#### WORK REQUEST
Work out how many lines in the listing below include the word "print". Give nothing but the number.

#### DATA FOR THIS EXERCISE
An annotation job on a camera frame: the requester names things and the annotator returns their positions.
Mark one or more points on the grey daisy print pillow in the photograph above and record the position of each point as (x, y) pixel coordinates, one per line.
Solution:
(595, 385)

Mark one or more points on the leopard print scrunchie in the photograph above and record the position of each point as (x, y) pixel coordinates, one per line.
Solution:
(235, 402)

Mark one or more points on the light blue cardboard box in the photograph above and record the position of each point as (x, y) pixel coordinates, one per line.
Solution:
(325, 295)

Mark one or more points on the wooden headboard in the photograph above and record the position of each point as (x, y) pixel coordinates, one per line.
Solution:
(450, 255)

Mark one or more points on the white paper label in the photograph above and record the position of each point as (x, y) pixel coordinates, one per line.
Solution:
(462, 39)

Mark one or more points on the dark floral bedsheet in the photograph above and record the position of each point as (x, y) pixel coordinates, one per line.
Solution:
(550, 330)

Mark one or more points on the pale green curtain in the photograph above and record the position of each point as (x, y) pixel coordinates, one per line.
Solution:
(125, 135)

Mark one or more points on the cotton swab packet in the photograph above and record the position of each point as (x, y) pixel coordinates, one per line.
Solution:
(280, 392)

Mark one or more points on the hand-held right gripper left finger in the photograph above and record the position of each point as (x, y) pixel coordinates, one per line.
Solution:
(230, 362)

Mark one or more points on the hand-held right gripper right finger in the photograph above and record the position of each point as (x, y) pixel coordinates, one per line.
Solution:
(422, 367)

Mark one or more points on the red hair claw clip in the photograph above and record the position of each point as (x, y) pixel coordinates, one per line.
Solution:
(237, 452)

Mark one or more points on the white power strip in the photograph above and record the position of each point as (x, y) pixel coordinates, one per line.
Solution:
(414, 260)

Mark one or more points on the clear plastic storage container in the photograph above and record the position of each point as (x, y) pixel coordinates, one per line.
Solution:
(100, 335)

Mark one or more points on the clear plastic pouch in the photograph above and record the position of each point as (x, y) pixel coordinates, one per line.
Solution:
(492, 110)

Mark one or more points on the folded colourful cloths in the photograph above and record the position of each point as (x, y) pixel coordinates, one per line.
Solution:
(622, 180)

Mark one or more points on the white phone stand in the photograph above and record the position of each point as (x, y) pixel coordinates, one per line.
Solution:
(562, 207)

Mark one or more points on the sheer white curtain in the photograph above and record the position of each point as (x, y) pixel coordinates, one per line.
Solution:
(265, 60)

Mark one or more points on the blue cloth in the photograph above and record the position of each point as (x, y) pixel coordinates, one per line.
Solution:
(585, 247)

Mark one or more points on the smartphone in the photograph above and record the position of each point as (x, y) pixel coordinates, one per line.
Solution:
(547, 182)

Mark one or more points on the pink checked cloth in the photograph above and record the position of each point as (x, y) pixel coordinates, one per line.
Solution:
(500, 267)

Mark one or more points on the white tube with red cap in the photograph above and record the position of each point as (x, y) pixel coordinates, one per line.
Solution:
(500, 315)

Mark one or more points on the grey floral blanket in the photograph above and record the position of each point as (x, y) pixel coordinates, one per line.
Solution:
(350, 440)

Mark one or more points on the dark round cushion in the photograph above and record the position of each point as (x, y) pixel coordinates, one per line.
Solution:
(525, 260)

#### PROBLEM SOLUTION
2